MedEdPORTAL (Mar 2016)
Introductory Clinical Reasoning Curriculum
Abstract
Abstract Introduction Clinical reasoning is a fundamental skill necessary to the practice of medicine. For the novice learner, it is a difficult skill to master and most teachers have a difficult time making the process of clinical reasoning explicit and evident. Based on student feedback, we conducted an extensive review of the topic, identifying key articles and workshops, and created a new clinical reasoning curriculum in the first- and second-year On Doctoring course at the Geisel School of Medicine at Dartmouth. Methods The curriculum includes a series of two clinical reasoning small-group (eight students) practice skills sessions in the spring for first-year medical students and five such sessions spread across the academic year for second-year medical students.
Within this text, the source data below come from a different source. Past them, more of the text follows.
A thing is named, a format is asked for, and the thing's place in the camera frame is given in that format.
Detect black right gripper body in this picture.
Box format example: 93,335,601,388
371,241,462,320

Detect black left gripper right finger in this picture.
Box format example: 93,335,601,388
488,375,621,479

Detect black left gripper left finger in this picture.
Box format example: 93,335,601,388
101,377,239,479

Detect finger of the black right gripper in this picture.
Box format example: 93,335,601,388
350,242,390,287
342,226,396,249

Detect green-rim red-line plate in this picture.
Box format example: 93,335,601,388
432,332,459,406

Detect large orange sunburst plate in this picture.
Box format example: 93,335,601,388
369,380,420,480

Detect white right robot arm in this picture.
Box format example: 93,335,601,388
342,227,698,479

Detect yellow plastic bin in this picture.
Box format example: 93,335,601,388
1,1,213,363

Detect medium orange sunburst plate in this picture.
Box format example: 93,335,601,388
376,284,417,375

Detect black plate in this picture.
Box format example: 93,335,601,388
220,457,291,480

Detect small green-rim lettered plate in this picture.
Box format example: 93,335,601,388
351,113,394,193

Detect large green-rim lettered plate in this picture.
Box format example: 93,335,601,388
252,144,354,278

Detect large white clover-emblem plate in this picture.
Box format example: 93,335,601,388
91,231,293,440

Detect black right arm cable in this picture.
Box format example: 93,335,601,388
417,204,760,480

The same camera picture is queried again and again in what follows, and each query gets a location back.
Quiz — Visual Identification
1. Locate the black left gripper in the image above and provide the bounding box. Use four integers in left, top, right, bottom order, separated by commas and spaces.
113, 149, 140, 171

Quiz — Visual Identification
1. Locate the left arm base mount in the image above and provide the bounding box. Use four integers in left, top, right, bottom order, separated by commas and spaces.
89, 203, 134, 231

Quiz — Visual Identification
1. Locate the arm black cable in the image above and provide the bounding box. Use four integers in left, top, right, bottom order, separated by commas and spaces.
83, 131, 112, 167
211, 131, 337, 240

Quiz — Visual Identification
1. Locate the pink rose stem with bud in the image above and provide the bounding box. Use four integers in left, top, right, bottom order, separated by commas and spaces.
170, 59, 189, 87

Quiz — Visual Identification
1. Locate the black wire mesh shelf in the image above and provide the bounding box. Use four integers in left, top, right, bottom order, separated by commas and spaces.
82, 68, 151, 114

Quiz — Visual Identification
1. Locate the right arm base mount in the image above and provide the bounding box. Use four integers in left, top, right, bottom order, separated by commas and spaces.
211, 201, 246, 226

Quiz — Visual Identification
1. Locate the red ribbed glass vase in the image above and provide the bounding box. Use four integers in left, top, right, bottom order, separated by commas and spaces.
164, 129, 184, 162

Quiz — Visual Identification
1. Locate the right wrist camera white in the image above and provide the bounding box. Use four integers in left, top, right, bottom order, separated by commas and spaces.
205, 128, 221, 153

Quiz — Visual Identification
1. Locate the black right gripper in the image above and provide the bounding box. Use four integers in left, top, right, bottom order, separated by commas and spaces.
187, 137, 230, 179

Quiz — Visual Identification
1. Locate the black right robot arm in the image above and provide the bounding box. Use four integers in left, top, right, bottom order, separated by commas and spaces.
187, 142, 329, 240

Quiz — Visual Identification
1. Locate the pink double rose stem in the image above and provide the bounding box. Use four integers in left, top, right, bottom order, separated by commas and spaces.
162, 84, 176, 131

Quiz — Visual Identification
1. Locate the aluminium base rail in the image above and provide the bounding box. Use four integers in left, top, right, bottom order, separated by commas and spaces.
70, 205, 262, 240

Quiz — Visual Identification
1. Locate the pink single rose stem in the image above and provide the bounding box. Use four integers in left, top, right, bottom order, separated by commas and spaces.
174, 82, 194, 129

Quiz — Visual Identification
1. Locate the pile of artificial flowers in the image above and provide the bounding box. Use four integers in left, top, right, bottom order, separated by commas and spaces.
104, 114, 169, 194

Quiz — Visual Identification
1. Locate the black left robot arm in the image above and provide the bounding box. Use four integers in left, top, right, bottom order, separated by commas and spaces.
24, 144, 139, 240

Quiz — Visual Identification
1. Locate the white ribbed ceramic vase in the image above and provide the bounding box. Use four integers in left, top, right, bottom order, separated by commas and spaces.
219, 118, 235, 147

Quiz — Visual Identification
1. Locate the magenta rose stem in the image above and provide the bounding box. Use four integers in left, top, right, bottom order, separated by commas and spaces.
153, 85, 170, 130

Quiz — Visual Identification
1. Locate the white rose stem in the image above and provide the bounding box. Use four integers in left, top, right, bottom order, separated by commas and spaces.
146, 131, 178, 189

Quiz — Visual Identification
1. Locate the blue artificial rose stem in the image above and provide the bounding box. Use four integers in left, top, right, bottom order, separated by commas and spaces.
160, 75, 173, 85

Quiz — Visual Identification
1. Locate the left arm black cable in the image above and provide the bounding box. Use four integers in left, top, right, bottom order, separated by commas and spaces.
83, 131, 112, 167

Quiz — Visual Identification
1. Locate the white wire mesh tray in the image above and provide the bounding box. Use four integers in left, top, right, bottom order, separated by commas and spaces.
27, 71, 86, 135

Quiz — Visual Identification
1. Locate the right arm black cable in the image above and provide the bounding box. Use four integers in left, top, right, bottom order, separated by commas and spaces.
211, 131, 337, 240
We use a flipped classroom pedagogy in which students review preparatory materials prior to class to enhance case discussion and then practice clinical reasoning skills during class, including forming problem lists, summary statements using semantic qualifiers, differential diagnosis, and an assessment and plan for the case. The interactive skills session is facilitated by one or two faculty members. Results The curriculum was received favorably by students and facilitators. Faculty facilitators noted improvement in the assessment and plan portions of student case presentations and write-ups. Feedback from our students was positive, with over 90% of students identifying satisfaction with the sessions on their midyear course feedback and close to 80% of students on their year-end course feedback. We are evaluating whether it has resulted in augmented clinical reasoning skills in the third year of medical school. Discussion Published materials on introductory student clinical reasoning curricula are limited. Our curriculum serves as a model to introduce clinical reasoning to students prior to immersion in their clinical rotations.